=== HOW TO COMPLETE THIS TASK ===
Line by line, copy all of the data exactly.

=== MATERIAL PROVIDED ===
Content starts

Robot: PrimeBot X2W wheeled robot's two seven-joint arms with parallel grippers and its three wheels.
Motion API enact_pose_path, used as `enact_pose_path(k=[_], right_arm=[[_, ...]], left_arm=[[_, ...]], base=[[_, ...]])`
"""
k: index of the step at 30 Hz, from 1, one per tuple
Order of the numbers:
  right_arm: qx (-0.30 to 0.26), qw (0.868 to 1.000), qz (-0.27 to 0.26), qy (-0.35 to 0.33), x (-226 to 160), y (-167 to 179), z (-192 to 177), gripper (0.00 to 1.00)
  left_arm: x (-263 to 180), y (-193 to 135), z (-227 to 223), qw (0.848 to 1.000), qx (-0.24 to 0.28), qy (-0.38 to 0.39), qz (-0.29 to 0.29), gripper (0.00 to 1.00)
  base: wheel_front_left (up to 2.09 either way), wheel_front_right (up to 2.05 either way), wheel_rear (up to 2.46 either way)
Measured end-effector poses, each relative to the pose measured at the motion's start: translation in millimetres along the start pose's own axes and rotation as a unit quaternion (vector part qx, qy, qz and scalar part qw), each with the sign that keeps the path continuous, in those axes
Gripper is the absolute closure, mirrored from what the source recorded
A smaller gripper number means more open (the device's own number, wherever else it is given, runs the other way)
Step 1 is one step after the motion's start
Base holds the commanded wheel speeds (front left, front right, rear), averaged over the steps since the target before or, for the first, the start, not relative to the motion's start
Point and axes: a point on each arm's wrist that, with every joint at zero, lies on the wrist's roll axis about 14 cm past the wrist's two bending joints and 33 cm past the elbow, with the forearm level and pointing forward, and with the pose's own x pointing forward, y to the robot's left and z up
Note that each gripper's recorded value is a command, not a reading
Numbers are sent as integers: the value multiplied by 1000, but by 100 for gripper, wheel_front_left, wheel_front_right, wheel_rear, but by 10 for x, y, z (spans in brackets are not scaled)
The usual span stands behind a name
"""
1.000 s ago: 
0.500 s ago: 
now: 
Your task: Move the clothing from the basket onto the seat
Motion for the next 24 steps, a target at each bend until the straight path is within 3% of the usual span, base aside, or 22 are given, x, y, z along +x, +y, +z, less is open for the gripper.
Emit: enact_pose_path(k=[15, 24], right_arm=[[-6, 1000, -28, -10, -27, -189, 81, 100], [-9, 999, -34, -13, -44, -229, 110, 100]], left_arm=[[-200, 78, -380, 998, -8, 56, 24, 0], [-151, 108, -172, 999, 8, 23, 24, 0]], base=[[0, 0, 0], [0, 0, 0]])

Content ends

=== EXPECTED ANSWER ===
Robot: PrimeBot X2W wheeled robot's two seven-joint arms with parallel grippers and its three wheels.
Motion API enact_pose_path, used as `enact_pose_path(k=[_], right_arm=[[_, ...]], left_arm=[[_, ...]], base=[[_, ...]])`
"""
k: index of the step at 30 Hz, from 1, one per tuple
Order of the numbers:
  right_arm: qx (-0.30 to 0.26), qw (0.868 to 1.000), qz (-0.27 to 0.26), qy (-0.35 to 0.33), x (-226 to 160), y (-167 to 179), z (-192 to 177), gripper (0.00 to 1.00)
  left_arm: x (-263 to 180), y (-193 to 135), z (-227 to 223), qw (0.848 to 1.000), qx (-0.24 to 0.28), qy (-0.38 to 0.39), qz (-0.29 to 0.29), gripper (0.00 to 1.00)
  base: wheel_front_left (up to 2.09 either way), wheel_front_right (up to 2.05 either way), wheel_rear (up to 2.46 either way)
Measured end-effector poses, each relative to the pose measured at the motion's start: translation in millimetres along the start pose's own axes and rotation as a unit quaternion (vector part qx, qy, qz and scalar part qw), each with the sign that keeps the path continuous, in those axes
Gripper is the absolute closure, mirrored from what the source recorded
A smaller gripper number means more open (the device's own number, wherever else it is given, runs the other way)
Step 1 is one step after the motion's start
Base holds the commanded wheel speeds (front left, front right, rear), averaged over the steps since the target before or, for the first, the start, not relative to the motion's start
Point and axes: a point on each arm's wrist that, with every joint at zero, lies on the wrist's roll axis about 14 cm past the wrist's two bending joints and 33 cm past the elbow, with the forearm level and pointing forward, and with the pose's own x pointing forward, y to the robot's left and z up
Note that each gripper's recorded value is a command, not a reading
Numbers are sent as integers: the value multiplied by 1000, but by 100 for gripper, wheel_front_left, wheel_front_right, wheel_rear, but by 10 for x, y, z (spans in brackets are not scaled)
The usual span stands behind a name
"""
1.000 s ago: 
0.500 s ago: 
now: 
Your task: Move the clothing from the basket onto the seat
Motion for the next 24 steps, a target at each bend until the straight path is within 3% of the usual span, base aside, or 22 are given, x, y, z along +x, +y, +z, less is open for the gripper.
Emit: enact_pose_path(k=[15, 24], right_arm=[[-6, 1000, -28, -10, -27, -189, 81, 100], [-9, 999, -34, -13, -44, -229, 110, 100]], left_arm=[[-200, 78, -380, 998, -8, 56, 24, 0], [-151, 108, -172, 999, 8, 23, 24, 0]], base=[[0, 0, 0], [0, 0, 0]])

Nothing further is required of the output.